Like Ailen and his family, like Bourn the lonely Drydener and like all those thousands of the nameless refugees that shared the route with them that day, so did yet more hundreds of thousands of deprived human beings take to the road, not counting all those who had already reached their destinations. They called it The Long Walk of Endurance.

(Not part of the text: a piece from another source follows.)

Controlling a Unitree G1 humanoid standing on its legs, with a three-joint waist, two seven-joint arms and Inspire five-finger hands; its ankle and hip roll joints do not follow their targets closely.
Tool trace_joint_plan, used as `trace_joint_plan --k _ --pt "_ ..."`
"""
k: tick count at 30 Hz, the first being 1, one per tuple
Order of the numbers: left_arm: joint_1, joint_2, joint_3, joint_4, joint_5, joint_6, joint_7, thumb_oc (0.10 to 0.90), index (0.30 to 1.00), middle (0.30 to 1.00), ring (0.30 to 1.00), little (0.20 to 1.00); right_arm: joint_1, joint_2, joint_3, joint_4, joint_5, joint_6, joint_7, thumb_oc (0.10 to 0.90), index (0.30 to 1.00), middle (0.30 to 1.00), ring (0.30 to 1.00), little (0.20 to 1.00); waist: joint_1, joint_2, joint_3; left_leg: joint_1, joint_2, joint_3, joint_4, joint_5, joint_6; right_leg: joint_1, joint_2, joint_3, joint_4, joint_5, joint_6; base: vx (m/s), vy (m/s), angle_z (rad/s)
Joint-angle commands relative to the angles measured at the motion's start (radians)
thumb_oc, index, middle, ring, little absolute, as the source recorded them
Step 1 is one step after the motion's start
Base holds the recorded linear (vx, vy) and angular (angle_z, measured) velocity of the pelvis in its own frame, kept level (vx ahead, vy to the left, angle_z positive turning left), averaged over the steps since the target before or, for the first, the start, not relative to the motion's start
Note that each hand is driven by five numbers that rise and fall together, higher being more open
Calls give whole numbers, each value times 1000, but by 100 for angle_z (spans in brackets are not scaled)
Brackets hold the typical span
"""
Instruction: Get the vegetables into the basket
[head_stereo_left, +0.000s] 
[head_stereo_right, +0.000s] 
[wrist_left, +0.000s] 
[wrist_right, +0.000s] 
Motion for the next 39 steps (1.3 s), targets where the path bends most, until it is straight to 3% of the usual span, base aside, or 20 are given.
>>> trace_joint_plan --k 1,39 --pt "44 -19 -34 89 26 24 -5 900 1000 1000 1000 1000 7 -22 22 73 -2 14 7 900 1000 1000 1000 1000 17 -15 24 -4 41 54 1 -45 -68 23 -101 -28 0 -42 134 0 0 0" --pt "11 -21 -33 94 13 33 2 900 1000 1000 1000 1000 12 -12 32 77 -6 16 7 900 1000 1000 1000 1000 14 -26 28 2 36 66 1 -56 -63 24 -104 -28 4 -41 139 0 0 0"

The massive migration was the mark of that year and those to come for the Northern Kingdoms, for these were the lands now forced to hold the refugees. Across the boundaries to the Western Kingdom of Ermengard and the Eastern Hereswith alike they went, all the southern people. They swarmed over in their uncountable masses, dark skinned brown haired southerners of the Dreary Land and they mixed themselves among the light haired fair skinned people of the north. But not only themselves did they bring, they also brought all their proud traditions and differing dialects, for they were not a people to be subservient. But that was but one thing – with them came also another and far more dangerous thing; their religion, the belief in The One True God, which the northerners had always despised vehemently.